DIRECTIONS FOR THIS TASK: One number is the expected answer: the count of lines in the material below containing the word "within".

/---

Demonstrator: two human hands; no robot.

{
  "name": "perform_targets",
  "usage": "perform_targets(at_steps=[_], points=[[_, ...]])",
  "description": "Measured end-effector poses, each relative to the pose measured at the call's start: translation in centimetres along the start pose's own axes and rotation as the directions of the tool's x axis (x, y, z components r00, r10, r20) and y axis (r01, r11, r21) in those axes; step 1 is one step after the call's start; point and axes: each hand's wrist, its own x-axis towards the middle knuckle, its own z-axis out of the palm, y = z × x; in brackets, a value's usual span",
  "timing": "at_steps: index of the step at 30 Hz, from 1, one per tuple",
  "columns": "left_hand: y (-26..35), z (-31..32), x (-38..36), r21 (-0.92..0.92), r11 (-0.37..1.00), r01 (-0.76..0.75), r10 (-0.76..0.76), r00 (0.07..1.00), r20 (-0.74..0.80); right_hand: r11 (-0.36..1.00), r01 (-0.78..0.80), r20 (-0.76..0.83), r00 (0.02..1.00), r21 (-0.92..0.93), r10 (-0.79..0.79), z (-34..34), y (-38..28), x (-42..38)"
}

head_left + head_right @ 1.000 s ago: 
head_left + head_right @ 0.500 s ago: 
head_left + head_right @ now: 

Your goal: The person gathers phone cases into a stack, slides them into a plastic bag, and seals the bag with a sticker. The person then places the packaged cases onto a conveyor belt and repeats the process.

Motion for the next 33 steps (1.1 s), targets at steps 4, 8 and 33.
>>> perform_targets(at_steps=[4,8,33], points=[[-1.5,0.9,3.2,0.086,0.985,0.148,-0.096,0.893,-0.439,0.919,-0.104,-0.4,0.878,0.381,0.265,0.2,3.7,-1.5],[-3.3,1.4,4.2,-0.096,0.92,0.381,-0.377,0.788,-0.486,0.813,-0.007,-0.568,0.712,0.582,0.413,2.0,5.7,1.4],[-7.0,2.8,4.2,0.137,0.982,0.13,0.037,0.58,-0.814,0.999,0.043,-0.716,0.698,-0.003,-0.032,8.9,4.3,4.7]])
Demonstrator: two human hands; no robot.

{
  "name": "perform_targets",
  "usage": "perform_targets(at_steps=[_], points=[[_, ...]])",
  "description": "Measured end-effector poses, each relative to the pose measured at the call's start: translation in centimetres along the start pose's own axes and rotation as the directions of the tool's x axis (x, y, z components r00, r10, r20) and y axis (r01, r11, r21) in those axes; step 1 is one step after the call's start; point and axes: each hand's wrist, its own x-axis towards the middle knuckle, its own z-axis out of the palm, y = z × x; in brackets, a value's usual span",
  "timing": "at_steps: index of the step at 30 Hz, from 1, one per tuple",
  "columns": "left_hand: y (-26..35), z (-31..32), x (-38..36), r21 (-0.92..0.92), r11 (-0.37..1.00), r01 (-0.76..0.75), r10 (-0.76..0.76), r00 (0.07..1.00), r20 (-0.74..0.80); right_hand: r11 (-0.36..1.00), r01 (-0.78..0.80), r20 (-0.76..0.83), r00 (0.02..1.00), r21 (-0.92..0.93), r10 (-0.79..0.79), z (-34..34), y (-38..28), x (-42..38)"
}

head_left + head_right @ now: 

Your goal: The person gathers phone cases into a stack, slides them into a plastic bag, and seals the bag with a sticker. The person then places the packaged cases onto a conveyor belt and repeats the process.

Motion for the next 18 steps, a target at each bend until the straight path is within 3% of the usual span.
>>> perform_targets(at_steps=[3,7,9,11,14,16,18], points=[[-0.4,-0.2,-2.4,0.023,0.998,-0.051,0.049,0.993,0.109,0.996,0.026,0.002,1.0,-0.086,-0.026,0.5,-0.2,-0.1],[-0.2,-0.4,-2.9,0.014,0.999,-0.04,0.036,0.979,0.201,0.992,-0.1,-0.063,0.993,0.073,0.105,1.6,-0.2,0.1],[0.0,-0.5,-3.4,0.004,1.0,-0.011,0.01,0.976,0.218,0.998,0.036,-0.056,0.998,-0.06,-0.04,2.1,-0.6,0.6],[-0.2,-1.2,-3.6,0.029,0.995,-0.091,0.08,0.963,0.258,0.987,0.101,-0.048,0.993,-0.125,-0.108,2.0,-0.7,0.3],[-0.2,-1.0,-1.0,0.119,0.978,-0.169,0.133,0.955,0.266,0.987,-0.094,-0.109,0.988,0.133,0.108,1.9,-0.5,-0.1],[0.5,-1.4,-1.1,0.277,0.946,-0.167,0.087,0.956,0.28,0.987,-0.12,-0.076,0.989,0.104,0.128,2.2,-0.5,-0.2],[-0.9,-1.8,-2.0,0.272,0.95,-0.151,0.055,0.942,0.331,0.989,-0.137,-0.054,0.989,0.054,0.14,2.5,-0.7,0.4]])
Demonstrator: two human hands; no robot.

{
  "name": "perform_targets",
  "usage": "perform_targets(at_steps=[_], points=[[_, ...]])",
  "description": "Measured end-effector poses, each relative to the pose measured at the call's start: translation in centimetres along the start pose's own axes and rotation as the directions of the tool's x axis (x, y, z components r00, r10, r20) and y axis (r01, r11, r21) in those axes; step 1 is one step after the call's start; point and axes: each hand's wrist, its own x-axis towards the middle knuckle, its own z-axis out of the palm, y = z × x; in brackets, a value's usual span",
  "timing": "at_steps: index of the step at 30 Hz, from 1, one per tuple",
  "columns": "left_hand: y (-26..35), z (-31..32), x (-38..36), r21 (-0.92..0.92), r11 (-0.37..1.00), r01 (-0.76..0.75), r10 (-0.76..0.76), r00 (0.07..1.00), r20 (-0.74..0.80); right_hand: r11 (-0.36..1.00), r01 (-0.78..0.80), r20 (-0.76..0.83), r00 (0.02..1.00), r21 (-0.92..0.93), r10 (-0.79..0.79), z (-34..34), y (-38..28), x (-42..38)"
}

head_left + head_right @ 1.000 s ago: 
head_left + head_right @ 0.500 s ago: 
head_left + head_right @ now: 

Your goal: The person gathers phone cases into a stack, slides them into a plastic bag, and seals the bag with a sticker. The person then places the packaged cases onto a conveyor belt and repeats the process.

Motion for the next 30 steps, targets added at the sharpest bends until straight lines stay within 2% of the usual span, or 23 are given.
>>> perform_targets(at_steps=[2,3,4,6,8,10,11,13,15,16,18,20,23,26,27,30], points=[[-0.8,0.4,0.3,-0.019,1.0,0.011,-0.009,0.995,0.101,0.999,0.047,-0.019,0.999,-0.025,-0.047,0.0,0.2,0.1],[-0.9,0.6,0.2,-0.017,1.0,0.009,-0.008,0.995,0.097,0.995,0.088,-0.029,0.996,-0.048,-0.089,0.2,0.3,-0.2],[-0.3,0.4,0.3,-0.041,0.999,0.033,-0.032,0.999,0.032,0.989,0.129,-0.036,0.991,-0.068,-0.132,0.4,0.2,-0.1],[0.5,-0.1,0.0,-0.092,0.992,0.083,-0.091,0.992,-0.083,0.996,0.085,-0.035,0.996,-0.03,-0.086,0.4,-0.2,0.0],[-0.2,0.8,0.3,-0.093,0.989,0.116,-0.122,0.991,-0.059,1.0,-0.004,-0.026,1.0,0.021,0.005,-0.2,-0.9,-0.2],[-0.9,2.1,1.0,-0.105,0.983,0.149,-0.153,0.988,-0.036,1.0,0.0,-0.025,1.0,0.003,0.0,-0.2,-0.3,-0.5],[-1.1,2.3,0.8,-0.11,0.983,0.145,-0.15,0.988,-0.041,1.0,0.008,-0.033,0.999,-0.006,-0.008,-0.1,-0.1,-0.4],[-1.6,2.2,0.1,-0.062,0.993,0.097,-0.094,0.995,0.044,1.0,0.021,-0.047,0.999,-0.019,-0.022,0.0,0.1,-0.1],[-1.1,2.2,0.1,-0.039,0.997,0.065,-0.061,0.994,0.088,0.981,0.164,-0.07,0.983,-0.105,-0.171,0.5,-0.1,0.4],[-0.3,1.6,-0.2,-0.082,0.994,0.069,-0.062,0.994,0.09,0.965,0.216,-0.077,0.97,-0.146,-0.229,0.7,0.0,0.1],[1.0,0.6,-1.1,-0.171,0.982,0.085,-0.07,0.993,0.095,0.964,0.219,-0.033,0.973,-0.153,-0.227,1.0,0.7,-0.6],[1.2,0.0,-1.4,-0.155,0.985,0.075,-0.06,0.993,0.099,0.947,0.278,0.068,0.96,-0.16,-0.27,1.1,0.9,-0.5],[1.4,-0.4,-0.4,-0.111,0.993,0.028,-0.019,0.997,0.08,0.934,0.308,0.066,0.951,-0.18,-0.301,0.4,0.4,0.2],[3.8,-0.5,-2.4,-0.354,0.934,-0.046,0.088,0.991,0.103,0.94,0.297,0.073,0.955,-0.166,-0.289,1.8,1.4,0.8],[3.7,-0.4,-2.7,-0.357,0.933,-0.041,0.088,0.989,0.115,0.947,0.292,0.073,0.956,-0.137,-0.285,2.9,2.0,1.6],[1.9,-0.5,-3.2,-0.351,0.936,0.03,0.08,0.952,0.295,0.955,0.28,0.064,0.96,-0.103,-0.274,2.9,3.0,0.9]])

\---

YOUR RESPONSE: 2